Your objective:
Find the line in the data below that contains "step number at". Return that line and all the lines after it, unchanged.
━━━━━━━━━━━━━━━━━━━━━━━━━━━━━━
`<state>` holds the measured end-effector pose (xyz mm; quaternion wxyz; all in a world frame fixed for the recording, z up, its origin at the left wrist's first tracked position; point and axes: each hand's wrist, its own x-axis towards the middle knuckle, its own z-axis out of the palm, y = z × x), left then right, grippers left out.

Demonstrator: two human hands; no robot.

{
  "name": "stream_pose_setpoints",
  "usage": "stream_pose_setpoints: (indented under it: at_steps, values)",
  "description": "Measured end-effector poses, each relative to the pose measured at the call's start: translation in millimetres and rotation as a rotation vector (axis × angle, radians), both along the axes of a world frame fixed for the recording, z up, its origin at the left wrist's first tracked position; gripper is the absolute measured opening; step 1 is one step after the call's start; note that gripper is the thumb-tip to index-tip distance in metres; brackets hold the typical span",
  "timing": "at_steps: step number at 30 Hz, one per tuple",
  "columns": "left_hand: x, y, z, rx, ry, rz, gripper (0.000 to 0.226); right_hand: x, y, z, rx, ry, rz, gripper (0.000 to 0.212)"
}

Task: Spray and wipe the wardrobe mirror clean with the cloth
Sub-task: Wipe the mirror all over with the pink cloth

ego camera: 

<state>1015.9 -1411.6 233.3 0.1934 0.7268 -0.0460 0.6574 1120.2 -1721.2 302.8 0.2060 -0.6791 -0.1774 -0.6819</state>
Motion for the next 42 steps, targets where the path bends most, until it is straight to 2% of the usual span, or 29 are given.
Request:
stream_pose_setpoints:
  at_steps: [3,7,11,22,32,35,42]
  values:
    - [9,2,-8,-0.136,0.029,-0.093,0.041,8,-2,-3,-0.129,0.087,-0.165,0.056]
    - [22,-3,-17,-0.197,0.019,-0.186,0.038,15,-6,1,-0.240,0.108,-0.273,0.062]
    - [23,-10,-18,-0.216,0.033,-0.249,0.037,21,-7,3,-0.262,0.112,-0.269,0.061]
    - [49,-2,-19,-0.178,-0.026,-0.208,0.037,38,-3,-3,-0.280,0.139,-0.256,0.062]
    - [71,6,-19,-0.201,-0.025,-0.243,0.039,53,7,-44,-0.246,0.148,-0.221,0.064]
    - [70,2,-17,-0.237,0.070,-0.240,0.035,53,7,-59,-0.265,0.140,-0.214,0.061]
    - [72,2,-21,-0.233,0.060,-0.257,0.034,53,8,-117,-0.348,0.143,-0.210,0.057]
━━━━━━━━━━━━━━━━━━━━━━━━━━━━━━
Written reply:
  "timing": "at_steps: step number at 30 Hz, one per tuple",
  "columns": "left_hand: x, y, z, rx, ry, rz, gripper (0.000 to 0.226); right_hand: x, y, z, rx, ry, rz, gripper (0.000 to 0.212)"
}

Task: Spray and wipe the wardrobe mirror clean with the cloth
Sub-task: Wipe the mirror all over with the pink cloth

ego camera: 

<state>1015.9 -1411.6 233.3 0.1934 0.7268 -0.0460 0.6574 1120.2 -1721.2 302.8 0.2060 -0.6791 -0.1774 -0.6819</state>
Motion for the next 42 steps, targets where the path bends most, until it is straight to 2% of the usual span, or 29 are given.
Request:
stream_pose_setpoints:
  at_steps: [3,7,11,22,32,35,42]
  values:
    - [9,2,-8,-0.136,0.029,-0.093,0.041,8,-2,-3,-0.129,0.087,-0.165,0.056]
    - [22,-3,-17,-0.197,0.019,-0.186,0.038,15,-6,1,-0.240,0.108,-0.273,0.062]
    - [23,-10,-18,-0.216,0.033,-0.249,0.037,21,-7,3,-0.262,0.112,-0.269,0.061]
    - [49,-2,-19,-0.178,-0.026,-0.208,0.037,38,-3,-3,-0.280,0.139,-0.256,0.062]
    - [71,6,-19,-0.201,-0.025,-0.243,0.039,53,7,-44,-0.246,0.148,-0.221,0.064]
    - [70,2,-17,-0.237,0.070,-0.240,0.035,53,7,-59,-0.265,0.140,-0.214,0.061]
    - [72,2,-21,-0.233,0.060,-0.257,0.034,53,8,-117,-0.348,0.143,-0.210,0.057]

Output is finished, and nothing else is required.